Learning Efficient Structured Sparse Models
This work addresses the need for real-time and large-scale applications in machine learning by providing a faster framework for structured sparse modeling, though it is incremental as it builds on existing ideas of learnable fast regressors.
The paper tackles the problem of efficiently computing structured sparse codes by introducing a novel block-coordinate proximal splitting method and a feed-forward architecture that approximates exact codes with much lower complexity. It demonstrates several orders of magnitude speedup compared to state-of-the-art methods with minimal performance degradation.

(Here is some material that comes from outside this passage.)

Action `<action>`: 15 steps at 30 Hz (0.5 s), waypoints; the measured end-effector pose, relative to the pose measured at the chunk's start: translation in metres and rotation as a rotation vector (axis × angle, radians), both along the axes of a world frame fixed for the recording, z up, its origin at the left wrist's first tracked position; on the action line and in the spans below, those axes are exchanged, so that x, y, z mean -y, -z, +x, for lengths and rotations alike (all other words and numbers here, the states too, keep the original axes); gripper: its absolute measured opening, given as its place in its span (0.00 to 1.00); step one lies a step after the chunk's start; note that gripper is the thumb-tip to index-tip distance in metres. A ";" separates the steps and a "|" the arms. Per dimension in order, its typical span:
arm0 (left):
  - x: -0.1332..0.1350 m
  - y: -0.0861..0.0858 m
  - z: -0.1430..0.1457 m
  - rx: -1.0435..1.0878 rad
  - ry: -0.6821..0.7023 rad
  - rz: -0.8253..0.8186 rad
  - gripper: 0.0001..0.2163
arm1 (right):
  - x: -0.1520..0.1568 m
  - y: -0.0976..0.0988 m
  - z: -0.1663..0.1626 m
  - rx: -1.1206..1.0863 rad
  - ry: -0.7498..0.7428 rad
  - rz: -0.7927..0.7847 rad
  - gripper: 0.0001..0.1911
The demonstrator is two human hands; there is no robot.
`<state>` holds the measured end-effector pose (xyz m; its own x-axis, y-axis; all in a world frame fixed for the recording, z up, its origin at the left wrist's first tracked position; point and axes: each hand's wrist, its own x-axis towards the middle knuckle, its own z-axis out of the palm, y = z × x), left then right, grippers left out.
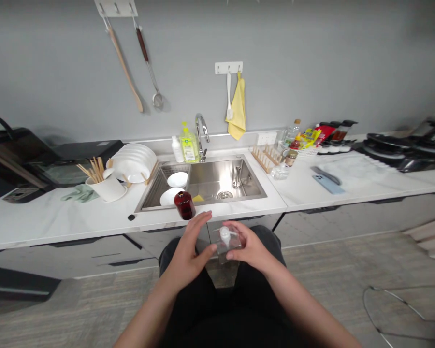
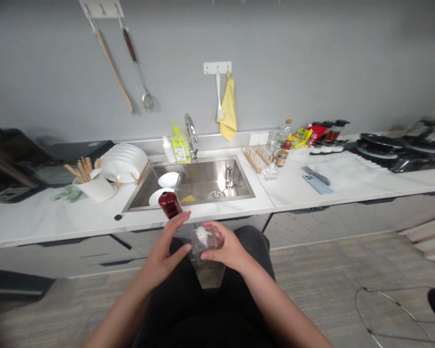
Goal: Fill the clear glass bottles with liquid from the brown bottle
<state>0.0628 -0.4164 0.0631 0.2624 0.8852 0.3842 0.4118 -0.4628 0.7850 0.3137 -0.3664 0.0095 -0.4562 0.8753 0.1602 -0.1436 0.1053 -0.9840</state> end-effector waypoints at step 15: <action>-0.031 0.012 0.041 0.416 -0.039 -0.204 0.23 | 0.011 0.000 -0.017 -0.081 0.029 -0.030 0.47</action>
<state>0.1038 -0.3850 0.0511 0.0877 0.9598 0.2667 0.0571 -0.2722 0.9606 0.2969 -0.3777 0.0097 -0.4174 0.8928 0.1695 -0.2204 0.0815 -0.9720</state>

We present a comprehensive framework for structured sparse coding and modeling extending the recent ideas of using learnable fast regressors to approximate exact sparse codes. For this purpose, we develop a novel block-coordinate proximal splitting method for the iterative solution of hierarchical sparse coding problems, and show an efficient feed forward architecture derived from its iteration. This architecture faithfully approximates the exact structured sparse codes with a fraction of the complexity of the standard optimization methods. We also show that by using different training objective functions, learnable sparse encoders are no longer restricted to be mere approximants of the exact sparse code for a pre-given dictionary, as in earlier formulations, but can be rather used as full-featured sparse encoders or even modelers. A simple implementation shows several orders of magnitude speedup compared to the state-of-the-art at minimal performance degradation, making the proposed framework suitable for real time and large-scale applications.